If you are serious, then you need to really process these resistances. If you don’t, you will discover that your willpower will become weaker and your mind will become less and less coherent, because it will be more scattered by these different conflictive desires. It will become more ignorant of the true situation that it’s in because it has to put its knowledge into the category of forbidden knowledge because the ego doesn’t want to be disturbed in its jouissance.
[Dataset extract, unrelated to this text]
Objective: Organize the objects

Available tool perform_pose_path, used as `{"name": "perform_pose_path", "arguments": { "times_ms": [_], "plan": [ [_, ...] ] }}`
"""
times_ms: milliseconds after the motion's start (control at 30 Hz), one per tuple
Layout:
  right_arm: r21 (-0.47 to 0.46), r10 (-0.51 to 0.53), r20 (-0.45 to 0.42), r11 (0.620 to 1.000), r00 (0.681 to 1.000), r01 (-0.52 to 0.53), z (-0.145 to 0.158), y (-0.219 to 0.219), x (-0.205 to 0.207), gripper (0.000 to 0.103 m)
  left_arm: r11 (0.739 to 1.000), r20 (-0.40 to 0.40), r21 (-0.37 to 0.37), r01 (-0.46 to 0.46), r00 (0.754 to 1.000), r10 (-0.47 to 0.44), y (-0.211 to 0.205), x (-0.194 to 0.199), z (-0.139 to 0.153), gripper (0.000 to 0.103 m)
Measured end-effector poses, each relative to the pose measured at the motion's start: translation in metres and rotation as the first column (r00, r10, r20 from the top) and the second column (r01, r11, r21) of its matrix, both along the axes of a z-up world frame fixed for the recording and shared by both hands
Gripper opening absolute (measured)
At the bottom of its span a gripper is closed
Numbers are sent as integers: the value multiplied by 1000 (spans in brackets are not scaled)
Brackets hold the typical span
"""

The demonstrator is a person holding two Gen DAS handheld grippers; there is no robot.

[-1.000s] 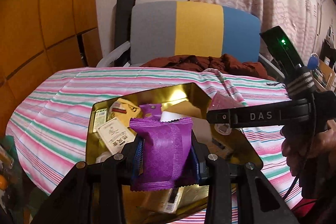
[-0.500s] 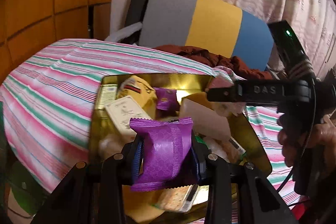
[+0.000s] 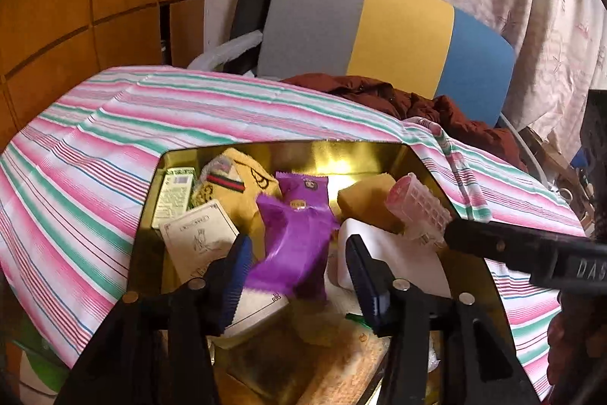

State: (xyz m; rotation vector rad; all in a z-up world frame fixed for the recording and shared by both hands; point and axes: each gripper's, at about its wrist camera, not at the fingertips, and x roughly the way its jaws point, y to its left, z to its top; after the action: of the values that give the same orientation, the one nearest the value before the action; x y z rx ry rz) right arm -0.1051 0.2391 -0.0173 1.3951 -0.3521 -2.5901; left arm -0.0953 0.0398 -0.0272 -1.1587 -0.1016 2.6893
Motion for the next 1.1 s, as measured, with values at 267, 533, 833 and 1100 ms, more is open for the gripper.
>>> {"name": "perform_pose_path", "arguments": {
  "times_ms": [267,533,833,1100],
  "plan": [
    [110,22,-44,994,999,-17,1,-10,22,96,1000,-11,-11,-22,1000,22,-9,21,5,59],
    [245,2,-100,969,995,22,0,-13,55,100,998,5,-20,-52,999,52,-15,50,6,59],
    [338,7,-180,940,984,55,8,-21,95,103,994,16,-51,-99,995,100,-16,83,6,61],
    [342,-12,-198,936,980,81,1,-24,118,103,980,5,-74,-184,983,185,-17,96,13,61]
  ]
}}
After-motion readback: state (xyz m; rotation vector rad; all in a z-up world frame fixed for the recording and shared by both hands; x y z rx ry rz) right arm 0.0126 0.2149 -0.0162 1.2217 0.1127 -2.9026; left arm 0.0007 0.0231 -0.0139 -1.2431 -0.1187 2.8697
So the technical difficulty of overcoming that propensity to self-sabotage is a very great obstacle that can be overcome only by a very direct assault upon that frame of reference—a paradigm shift in which you are able to let that go without struggling with it directly but through reaching a higher level of intelligence in which it is (to use the Hegelian term) sublated. Or we can say it is subsumed, or sublimated, into a higher kind of desire that will then be able to take all of that energy and push it toward reaching states of wisdom and empowerment. But you have to have that goal in order to have the willpower to sit and meditate long enough to get to the point where you can be in a state of non-dwelling where you will reach the clear light, the shakti, and the presence of the Divine Self that will enable the letting go with grace (literally, gracefully letting go) of those egoic desires and tendencies.